RFC8693 OAuth 2.0 Token Exchange

Feature:
RFC8693 OAuth 2.0 Token Exchange implementation.

Description:
The feature request is the implementation of the RFC8693, with the ability to configure custom authorization logic and token mapping.

Use-case:
While working on enterprise systems, you will find yourself trying to integrate multiple authentication solutions, and they might be proprietary solutions, sometimes not even JWT based, where an HTTP request to a private endpoint is required to introspect the token and obtain details about the user.

In those mixed conditions, having a way to translate those proprietary tokens into a common and standard token (thinking of a JWT access token) and vice-versa is required to simplify the authentication/authorization layers of the system. All without asking the user to login into several platforms. The RFC cover more uses cases, but that is the one we are interested in.

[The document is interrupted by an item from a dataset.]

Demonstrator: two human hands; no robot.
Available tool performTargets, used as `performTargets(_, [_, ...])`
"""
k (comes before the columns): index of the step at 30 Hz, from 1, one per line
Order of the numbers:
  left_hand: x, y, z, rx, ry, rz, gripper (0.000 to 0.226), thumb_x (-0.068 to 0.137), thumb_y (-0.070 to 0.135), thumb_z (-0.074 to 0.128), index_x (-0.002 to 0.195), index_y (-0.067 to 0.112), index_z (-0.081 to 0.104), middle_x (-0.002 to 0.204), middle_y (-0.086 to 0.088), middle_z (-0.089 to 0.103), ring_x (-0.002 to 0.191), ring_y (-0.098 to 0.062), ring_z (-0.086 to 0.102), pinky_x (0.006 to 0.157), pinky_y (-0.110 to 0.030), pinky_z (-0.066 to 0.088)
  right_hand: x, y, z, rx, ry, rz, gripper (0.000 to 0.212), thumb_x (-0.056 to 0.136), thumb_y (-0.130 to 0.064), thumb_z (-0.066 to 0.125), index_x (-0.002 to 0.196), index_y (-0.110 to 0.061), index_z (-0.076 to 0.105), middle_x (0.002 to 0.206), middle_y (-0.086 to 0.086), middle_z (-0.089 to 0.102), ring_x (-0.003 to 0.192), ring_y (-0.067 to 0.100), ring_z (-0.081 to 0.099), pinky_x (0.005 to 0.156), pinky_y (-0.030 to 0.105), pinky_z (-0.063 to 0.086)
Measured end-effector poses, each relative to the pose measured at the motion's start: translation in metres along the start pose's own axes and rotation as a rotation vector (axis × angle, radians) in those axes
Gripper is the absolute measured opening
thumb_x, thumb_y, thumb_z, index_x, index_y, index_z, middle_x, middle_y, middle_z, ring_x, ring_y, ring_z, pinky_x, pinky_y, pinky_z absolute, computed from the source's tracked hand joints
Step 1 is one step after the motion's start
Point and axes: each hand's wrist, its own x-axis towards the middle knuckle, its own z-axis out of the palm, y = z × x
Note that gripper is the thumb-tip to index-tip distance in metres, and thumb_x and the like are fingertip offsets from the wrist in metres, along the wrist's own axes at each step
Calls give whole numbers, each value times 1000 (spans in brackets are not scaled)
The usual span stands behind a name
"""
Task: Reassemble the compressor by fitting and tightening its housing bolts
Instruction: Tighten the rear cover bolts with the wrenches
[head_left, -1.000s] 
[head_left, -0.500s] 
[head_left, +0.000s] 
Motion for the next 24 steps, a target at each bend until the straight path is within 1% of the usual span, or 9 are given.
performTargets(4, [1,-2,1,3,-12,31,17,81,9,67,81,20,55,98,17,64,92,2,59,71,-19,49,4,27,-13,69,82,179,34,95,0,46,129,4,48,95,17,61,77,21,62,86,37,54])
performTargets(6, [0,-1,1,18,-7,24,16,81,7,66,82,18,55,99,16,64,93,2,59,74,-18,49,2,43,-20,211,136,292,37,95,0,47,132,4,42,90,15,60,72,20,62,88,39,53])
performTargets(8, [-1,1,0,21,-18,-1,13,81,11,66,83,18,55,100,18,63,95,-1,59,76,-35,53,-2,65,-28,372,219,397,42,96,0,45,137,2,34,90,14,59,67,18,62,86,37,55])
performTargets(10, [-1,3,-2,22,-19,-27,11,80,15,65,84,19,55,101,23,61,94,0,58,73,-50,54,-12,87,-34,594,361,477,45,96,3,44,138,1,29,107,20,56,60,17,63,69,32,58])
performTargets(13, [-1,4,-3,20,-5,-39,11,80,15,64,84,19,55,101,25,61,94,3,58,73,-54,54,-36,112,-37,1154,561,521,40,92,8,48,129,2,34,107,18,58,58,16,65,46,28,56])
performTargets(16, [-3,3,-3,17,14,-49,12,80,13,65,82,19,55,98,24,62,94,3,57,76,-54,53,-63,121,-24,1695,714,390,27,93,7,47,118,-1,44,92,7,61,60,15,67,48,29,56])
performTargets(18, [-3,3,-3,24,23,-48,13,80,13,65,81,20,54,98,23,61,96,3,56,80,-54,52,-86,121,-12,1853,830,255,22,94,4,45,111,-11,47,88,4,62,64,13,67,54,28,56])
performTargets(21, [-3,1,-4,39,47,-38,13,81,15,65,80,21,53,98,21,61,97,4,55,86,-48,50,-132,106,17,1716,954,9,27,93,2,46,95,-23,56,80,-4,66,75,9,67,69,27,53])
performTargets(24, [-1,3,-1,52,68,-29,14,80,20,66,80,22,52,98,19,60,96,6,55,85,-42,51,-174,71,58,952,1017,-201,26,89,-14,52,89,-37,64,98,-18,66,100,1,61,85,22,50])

Just searching on the forum I could see interest in the topic and even messages talking about the work has been started already, but I cannot find any pieces of evidence of it being complete:

Hi @joseandrespg,

Thanks for reaching out to the Auth0 Community and creating this detailed feedback request.

Let’s hope it attracts as many votes as possible to support the OAuth 2.0 Token Exchange.

Have a great rest of your day.

Thank you.

2 Likes

We’re migrating from Keycloak which supports token exchange, and this is one major piece we’re going to need to rebuild internally.

2 Likes

I talked with our product team about that and it seems that the work is in progress! Once I know more I will reopen the topic and let you know about that!

That was Jan 2020… when is this feature coming, as without delegation being available, the only focus that Auth0 seem to have is single client->api architectures, but in the real world we live with more than 1 api in more than 1 layer, so any kind of propertly supported delegation of users would be appreciated.

4 Likes

In a case as ours, when trying to build central authentication service as an auth umbrella for multiple disjoint products usin A0, tokens exchange seems to be a crucial part of such solution.

One could rely on A0 session and use prompt=none with different audience values to try to mimic such token exchange. This comes with nontrivial dev effort in FE and BE of all integrated products.

One could build own, internal tokens exchange/sts but then we get heterogenous on authorization, allowing both A0 issued/signed and internally issued/signed authZ.

Implementation of mentioned spec could be the answer to the challenge.

1 Like

I’d really love to see this implemented.
The suggested approach of using a “single logical API” to represent multiple micro-service APIs definitely does not feel like best practice.
This article has a great explanation of why Delegation Patterns for OAuth 2.0 using Token Exchange

3 Likes

This feature would be useful to us to get audit logs linked to the originating user all the way throughout our microservice architecture.

1 Like

Adding another use case here:
We need this feature to handle our large amount of service accounts efficiently. All our workloads have service accounts to grant them access to apis, currently we are using the client credential grant. However this comes with a high cost in M2M tokens especially for short lived workloads. And also it is not good for security to have that many credentials all over the place. Caching doesn’t make sense because then we need to store secrets in even more places.
Instead we want to leverage kubernetes service account tokens to verify workload identities and exchange workload id tokens for access tokens issued by Auth0 for our apis.

1 Like

Howdy folks,
I’ve heard through our sales contact that this feature is set for Q3 2024. Is there any updates on whether it’ll be done or picked up in 1 month from now?

This is in fact a blocker to our adoption of Auth0, so we’re trying to see how to time this.

4 Likes

Bumping this thread, to see if there were any updates on this feature?